The stubborn nature of these sensory prediction errors only presents a puzzle, 
however, if one assumes the idealised, infinitely flexible model of predictive coding’s 
algorithm. In the abstract world of the mathematical algorithm, every element 
of the generative model can be revised arbitrarily far in light of incoming data. 
If one complicates the model by noting that the ANN is implemented in finite 
physical resources that may have different physical characteristics and be more 
or less amenable to change, then the observed lack of flexibility in the generative 
model becomes less surprising.
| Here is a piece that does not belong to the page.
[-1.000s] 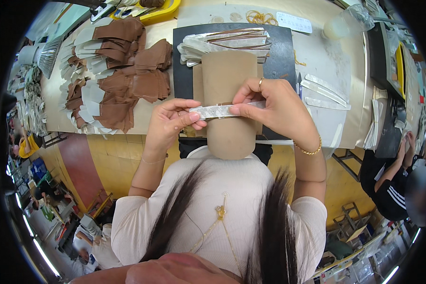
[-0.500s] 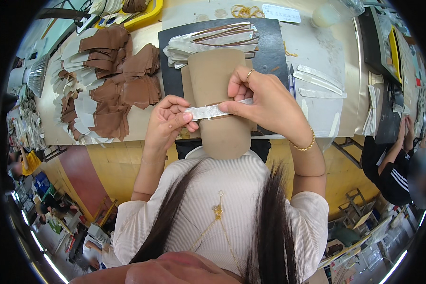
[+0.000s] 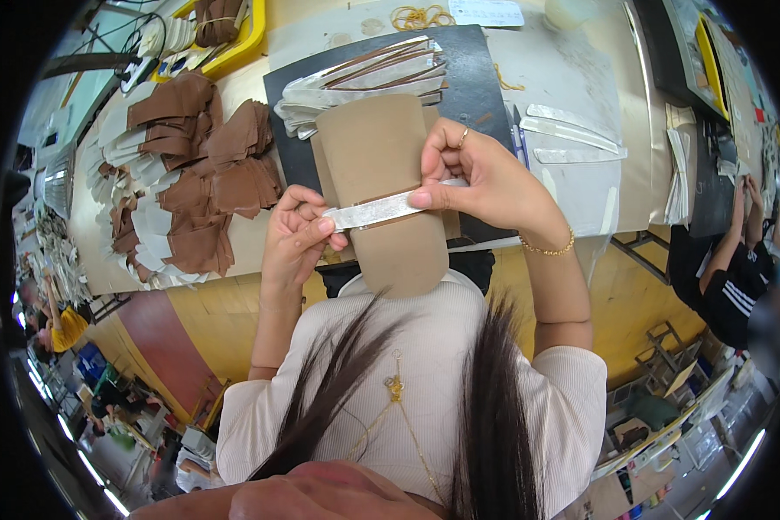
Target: The person repeatedly picks up white strips and brown pieces from the table, wraps the white strip around a cylindrical cardboard form, and places the assembled unit on a stack. The process is repeated continuously throughout the clip.
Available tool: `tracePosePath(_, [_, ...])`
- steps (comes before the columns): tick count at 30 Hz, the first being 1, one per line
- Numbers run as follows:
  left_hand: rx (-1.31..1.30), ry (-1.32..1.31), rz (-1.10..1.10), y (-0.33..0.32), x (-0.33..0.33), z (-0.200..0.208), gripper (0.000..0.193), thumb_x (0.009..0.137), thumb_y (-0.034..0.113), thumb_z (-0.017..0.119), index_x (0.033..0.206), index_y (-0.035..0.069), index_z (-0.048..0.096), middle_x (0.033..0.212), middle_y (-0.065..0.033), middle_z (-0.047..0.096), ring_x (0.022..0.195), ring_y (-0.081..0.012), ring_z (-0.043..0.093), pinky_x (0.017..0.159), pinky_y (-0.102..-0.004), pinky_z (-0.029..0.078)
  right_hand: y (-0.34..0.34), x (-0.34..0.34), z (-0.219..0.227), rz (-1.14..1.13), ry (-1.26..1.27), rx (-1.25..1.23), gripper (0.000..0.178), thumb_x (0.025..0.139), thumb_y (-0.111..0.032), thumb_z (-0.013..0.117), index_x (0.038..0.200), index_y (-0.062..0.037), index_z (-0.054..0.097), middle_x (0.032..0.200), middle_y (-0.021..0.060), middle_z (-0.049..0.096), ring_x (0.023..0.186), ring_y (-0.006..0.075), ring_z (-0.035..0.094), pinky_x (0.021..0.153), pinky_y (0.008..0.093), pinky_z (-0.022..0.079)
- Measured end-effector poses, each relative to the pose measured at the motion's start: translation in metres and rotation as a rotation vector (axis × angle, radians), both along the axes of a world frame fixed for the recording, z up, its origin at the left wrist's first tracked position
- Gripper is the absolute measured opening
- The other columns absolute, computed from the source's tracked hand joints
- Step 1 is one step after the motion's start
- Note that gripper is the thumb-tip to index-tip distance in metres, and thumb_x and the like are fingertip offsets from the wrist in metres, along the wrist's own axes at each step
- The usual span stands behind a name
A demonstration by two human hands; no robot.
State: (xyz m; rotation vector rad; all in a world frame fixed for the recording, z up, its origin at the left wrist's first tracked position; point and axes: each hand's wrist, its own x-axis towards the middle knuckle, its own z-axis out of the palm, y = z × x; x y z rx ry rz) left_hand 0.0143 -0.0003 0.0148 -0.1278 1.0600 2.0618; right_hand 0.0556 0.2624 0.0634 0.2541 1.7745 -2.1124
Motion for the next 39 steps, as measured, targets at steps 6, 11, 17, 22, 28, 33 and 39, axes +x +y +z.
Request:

Indeed, given the constrained and finite nature of 
any physical implementation, one should expect that a real-world implementation 
of the generative model (and precision weighting) would not have the kind of 
flexibility possessed by the abstract model. Moreover if one assumes, as suggested in 
the previous section, that the physical implementation of predictive coding consists 
in a mix of different physical elements, one should expect that different aspects of 
the generative model to have different constraints imposed by their physical nature 
on how easily and how far they can be modified. Certain parameters inside the 
generative model may correspond to synaptic connections that are open to change 
(albeit to a finite degree) by learning; others may correspond to gross anatomical 
features that cannot be modified after development. Explanation of the persistence of 
errors in the Miller-Lyer illusion may thus be pushed down to the implementation 
level. The behavioural and psychological profile we observe - that certain sensory 
prediction errors associated with the illusion seem incapable of being minimised - 
is explained, not in terms of some characteristic of the formal algorithm, but as a 
consequence of the specific physical implementation of the algorithm in a complex 
and varied mix of physical resources.** 


Lupyan (2015), Clark (2016, pp. 199-201), and Hohwy (2013, p. 141) also discuss 
the Miller-Lyer illusion, but they have a slightly different issue in mind. Their 
aim to explain why any false sensory prediction occurs at all. They suggest that 
the false prediction is generated by assumptions that allow the cognitive system to 
generate numerous true sensory predictions in the context of three-dimensional 
scenes (see proposals by Gregory, 1963; Howe and Purves, 2005). They argue that 
the prediction errors observed in the Müller-Lyer illusion case are sufficiently rare 
in realistic ecological settings that any failure to minimise them does not conflict 
with the assumption that the brain's overall goal is to minimise long-term sensory 
prediction error. In other words, the false prediction that the lines are different 
lengths should be understood as a ‘short-term or ‘local’ error of the kind discussed 
in Sprevak (forthcoming|[a]), Section 5. However, even if this is correct, it would 


“4See Yon, de Lange and Press (2019) for examples of physical features in the brain that might 
explain what they call ‘evidence-resistant’ predictions.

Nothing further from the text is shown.